[DIRECTIONS]
Go to the line containing "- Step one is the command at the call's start" in the records below and print it and every following line exactly, on through the line containing "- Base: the", then stop.

Entries taken from a collection
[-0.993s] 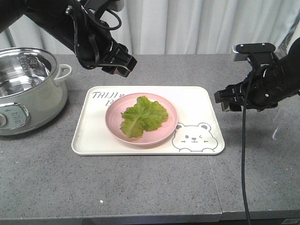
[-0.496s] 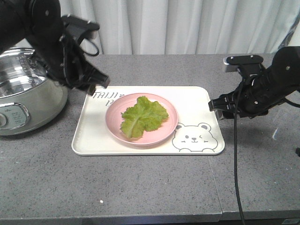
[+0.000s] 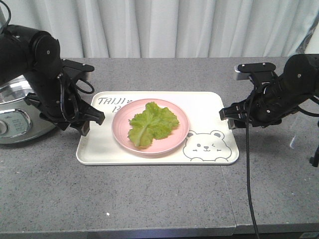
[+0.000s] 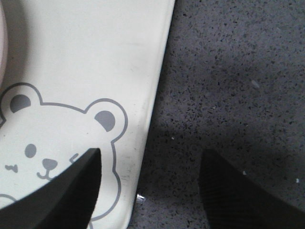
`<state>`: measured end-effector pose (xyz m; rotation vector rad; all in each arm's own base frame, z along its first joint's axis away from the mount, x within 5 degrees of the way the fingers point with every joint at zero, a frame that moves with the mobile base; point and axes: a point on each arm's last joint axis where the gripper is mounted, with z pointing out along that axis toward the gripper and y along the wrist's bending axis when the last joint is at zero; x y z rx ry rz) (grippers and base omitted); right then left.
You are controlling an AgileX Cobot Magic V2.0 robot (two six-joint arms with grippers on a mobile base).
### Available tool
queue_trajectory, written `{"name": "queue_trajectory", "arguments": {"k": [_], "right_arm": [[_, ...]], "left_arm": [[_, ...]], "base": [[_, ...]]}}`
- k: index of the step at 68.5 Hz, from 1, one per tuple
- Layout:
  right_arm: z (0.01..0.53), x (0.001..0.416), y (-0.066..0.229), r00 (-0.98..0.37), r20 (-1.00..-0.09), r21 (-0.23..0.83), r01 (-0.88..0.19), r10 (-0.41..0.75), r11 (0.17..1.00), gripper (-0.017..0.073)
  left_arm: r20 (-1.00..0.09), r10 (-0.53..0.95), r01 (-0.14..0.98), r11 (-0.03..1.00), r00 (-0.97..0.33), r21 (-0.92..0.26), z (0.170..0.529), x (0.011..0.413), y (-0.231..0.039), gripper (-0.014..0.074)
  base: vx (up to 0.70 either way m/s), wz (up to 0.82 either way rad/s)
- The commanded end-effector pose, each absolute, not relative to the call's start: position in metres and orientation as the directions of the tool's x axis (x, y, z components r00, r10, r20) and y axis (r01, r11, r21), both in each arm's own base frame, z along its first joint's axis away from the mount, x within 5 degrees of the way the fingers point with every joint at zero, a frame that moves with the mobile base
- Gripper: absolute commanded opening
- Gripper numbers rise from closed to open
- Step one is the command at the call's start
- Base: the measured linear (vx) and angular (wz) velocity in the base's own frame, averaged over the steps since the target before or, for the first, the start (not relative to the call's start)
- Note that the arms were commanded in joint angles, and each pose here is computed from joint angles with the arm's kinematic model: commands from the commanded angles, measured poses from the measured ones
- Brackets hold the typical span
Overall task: Transfer vegetables to tray and serve
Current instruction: 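Lower the left gripper to the opposite tray edge and grip both edges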
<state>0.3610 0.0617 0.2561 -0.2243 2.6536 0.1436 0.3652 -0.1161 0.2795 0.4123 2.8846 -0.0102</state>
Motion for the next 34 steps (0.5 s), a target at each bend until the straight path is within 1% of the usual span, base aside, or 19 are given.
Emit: {"name": "queue_trajectory", "arguments": {"k": [1,10,34], "right_arm": [[0.281,0.362,0.061,-0.821,-0.559,0.069,-0.182,-0.113,0.981,0.0444],[0.278,0.363,0.062,-0.828,-0.551,0.085,-0.178,-0.102,0.98,0.0444],[0.25,0.373,0.064,-0.868,-0.486,0.093,-0.17,-0.105,0.981,0.0444]], "left_arm": [[-0.338,0.232,0.251,0.968,-0.912,-0.01,0.303,0.363,-0.118,0.0376],[-0.353,0.226,0.248,0.968,-0.908,-0.019,0.303,0.364,-0.119,0.0376],[-0.365,0.227,0.25,0.968,-0.903,-0.017,0.303,0.365,-0.119,0.0376]], "base": [[0.0,0.0],[0.0,0.0],[0.0,0.0]]}}
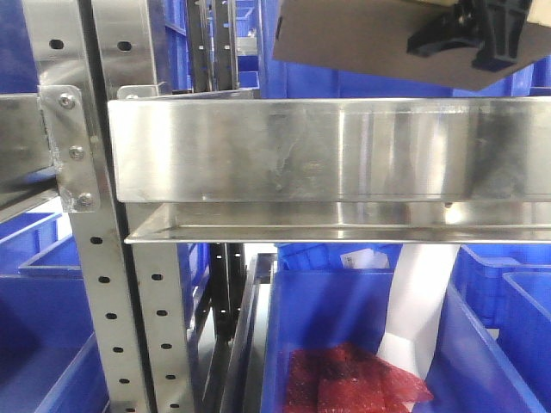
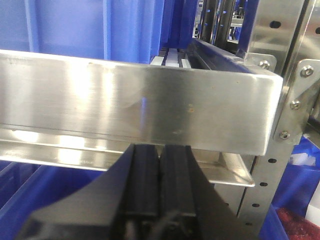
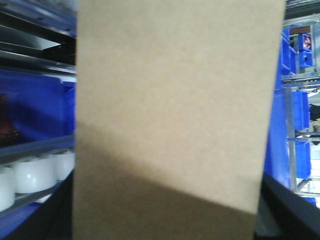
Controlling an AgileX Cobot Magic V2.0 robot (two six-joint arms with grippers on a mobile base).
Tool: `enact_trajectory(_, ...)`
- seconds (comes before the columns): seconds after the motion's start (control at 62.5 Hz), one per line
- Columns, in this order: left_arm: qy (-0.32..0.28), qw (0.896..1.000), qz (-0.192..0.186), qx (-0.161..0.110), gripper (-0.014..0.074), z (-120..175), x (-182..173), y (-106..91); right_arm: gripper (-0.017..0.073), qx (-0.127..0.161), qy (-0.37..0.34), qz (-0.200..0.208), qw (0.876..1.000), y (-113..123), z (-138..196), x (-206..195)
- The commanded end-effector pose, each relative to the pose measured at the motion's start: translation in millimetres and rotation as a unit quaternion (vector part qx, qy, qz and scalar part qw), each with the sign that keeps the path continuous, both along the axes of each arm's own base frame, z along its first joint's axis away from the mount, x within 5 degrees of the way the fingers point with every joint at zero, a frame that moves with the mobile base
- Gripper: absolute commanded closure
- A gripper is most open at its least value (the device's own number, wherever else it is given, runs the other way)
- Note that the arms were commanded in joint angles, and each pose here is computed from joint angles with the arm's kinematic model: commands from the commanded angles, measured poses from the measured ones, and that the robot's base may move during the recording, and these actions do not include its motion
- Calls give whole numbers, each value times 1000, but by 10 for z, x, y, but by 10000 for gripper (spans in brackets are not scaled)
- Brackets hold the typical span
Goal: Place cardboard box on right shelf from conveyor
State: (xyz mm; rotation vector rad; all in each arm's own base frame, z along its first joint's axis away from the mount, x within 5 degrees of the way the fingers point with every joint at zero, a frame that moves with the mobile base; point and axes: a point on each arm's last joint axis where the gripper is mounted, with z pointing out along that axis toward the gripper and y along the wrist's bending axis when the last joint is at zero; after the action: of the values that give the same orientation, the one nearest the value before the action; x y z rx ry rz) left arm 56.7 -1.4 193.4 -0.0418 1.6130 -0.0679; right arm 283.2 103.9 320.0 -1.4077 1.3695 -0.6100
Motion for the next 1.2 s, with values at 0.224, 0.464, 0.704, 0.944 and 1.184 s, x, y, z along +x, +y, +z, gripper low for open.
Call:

[EXERCISE SOLUTION]
- Step one is the command at the call's start
- Base: the measured linear (vx) and angular (wz) velocity in the base's own frame, averaged over the steps since the target before or, for the first, the start (not relative to the call's start)

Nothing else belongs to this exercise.